Give back the full listing as written. No pictures go with it.

Data block
-----

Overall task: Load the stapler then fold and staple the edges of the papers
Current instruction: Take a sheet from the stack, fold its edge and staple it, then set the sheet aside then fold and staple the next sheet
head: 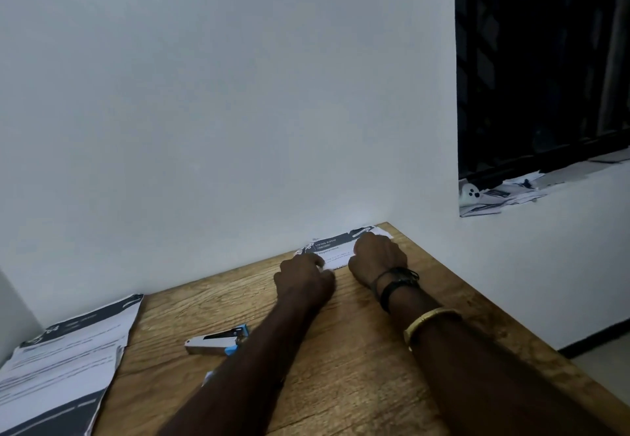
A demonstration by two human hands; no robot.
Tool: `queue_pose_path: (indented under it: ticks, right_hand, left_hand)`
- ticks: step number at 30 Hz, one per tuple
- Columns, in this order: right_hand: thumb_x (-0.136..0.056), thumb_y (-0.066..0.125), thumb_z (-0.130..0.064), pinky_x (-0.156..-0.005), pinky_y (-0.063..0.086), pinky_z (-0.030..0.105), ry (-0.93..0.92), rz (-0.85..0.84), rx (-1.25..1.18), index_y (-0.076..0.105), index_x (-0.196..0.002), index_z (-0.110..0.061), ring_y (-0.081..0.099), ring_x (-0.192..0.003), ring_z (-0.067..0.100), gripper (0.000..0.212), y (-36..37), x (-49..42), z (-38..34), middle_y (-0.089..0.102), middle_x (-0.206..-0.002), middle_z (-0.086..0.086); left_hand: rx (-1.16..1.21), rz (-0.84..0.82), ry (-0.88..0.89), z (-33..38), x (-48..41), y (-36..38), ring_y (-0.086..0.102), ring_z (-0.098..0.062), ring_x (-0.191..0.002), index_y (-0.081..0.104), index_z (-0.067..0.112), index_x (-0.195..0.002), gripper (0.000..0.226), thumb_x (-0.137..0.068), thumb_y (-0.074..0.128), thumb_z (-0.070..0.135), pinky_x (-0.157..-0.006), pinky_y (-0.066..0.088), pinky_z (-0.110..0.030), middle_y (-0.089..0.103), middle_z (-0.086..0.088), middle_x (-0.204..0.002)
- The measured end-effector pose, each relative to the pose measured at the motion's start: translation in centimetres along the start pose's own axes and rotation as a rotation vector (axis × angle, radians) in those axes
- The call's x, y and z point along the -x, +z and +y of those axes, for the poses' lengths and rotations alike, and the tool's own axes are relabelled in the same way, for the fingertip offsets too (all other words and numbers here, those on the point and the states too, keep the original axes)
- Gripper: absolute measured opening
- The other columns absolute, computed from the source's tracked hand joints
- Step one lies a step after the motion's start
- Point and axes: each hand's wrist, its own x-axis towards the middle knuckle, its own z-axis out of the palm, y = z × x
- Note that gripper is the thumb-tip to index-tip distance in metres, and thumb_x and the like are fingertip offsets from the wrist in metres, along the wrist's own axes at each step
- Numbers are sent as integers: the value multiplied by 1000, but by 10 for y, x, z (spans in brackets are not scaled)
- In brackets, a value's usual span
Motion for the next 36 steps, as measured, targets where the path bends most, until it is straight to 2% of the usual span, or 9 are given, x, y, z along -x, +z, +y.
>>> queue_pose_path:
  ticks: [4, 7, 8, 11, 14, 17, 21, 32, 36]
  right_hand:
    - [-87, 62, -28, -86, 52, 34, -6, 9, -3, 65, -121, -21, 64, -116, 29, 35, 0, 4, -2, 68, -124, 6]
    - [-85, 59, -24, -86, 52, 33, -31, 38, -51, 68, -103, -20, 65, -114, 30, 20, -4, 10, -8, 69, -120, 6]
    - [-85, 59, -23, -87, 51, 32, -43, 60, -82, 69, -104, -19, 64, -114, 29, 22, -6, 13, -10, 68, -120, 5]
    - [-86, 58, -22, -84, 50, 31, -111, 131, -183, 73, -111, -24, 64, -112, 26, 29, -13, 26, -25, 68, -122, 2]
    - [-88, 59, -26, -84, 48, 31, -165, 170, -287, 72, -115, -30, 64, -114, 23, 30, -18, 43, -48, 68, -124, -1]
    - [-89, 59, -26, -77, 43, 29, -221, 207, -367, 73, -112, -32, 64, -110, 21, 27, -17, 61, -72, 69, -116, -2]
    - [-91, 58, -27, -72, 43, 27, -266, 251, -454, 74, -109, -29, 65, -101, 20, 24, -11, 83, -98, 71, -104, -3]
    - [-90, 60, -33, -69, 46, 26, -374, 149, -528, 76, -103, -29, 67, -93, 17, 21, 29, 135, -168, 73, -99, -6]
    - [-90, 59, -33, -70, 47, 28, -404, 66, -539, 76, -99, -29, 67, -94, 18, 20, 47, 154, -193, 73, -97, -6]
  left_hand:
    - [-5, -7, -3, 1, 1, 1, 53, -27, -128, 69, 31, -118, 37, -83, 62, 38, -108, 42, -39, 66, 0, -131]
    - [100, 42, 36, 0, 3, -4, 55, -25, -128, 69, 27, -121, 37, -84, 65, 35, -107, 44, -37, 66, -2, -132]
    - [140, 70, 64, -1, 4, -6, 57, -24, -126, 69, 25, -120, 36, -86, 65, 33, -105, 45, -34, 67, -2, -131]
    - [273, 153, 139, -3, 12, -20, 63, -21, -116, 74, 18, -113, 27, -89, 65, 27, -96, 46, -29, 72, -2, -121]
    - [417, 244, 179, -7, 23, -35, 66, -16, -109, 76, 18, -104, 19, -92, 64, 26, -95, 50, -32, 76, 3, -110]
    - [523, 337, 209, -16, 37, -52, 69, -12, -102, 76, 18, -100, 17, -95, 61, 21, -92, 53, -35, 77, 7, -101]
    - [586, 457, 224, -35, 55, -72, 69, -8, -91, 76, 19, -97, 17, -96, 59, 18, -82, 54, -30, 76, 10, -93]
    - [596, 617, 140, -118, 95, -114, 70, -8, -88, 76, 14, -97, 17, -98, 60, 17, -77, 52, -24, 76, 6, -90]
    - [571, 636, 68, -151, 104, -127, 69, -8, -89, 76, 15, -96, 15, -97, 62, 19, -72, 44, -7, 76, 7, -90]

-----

Completed task
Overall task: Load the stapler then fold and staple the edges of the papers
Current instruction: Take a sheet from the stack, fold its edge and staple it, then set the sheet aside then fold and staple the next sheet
head: 
A demonstration by two human hands; no robot.
Tool: `queue_pose_path: (indented under it: ticks, right_hand, left_hand)`
- ticks: step number at 30 Hz, one per tuple
- Columns, in this order: right_hand: thumb_x (-0.136..0.056), thumb_y (-0.066..0.125), thumb_z (-0.130..0.064), pinky_x (-0.156..-0.005), pinky_y (-0.063..0.086), pinky_z (-0.030..0.105), ry (-0.93..0.92), rz (-0.85..0.84), rx (-1.25..1.18), index_y (-0.076..0.105), index_x (-0.196..0.002), index_z (-0.110..0.061), ring_y (-0.081..0.099), ring_x (-0.192..0.003), ring_z (-0.067..0.100), gripper (0.000..0.212), y (-36..37), x (-49..42), z (-38..34), middle_y (-0.089..0.102), middle_x (-0.206..-0.002), middle_z (-0.086..0.086); left_hand: rx (-1.16..1.21), rz (-0.84..0.82), ry (-0.88..0.89), z (-33..38), x (-48..41), y (-36..38), ring_y (-0.086..0.102), ring_z (-0.098..0.062), ring_x (-0.191..0.002), index_y (-0.081..0.104), index_z (-0.067..0.112), index_x (-0.195..0.002), gripper (0.000..0.226), thumb_x (-0.137..0.068), thumb_y (-0.074..0.128), thumb_z (-0.070..0.135), pinky_x (-0.157..-0.006), pinky_y (-0.066..0.088), pinky_z (-0.110..0.030), middle_y (-0.089..0.103), middle_z (-0.086..0.088), middle_x (-0.204..0.002)
- The measured end-effector pose, each relative to the pose measured at the motion's start: translation in centimetres along the start pose's own axes and rotation as a rotation vector (axis × angle, radians) in those axes
- The call's x, y and z point along the -x, +z and +y of those axes, for the poses' lengths and rotations alike, and the tool's own axes are relabelled in the same way, for the fingertip offsets too (all other words and numbers here, those on the point and the states too, keep the original axes)
- Gripper: absolute measured opening
- The other columns absolute, computed from the source's tracked hand joints
- Step one lies a step after the motion's start
- Point and axes: each hand's wrist, its own x-axis towards the middle knuckle, its own z-axis out of the palm, y = z × x
- Note that gripper is the thumb-tip to index-tip distance in metres, and thumb_x and the like are fingertip offsets from the wrist in metres, along the wrist's own axes at each step
- Numbers are sent as integers: the value multiplied by 1000, but by 10 for y, x, z (spans in brackets are not scaled)
- In brackets, a value's usual span
Motion for the next 36 steps, as measured, targets where the path bends most, until it is straight to 2% of the usual span, or 9 are given, x, y, z along -x, +z, +y.
>>> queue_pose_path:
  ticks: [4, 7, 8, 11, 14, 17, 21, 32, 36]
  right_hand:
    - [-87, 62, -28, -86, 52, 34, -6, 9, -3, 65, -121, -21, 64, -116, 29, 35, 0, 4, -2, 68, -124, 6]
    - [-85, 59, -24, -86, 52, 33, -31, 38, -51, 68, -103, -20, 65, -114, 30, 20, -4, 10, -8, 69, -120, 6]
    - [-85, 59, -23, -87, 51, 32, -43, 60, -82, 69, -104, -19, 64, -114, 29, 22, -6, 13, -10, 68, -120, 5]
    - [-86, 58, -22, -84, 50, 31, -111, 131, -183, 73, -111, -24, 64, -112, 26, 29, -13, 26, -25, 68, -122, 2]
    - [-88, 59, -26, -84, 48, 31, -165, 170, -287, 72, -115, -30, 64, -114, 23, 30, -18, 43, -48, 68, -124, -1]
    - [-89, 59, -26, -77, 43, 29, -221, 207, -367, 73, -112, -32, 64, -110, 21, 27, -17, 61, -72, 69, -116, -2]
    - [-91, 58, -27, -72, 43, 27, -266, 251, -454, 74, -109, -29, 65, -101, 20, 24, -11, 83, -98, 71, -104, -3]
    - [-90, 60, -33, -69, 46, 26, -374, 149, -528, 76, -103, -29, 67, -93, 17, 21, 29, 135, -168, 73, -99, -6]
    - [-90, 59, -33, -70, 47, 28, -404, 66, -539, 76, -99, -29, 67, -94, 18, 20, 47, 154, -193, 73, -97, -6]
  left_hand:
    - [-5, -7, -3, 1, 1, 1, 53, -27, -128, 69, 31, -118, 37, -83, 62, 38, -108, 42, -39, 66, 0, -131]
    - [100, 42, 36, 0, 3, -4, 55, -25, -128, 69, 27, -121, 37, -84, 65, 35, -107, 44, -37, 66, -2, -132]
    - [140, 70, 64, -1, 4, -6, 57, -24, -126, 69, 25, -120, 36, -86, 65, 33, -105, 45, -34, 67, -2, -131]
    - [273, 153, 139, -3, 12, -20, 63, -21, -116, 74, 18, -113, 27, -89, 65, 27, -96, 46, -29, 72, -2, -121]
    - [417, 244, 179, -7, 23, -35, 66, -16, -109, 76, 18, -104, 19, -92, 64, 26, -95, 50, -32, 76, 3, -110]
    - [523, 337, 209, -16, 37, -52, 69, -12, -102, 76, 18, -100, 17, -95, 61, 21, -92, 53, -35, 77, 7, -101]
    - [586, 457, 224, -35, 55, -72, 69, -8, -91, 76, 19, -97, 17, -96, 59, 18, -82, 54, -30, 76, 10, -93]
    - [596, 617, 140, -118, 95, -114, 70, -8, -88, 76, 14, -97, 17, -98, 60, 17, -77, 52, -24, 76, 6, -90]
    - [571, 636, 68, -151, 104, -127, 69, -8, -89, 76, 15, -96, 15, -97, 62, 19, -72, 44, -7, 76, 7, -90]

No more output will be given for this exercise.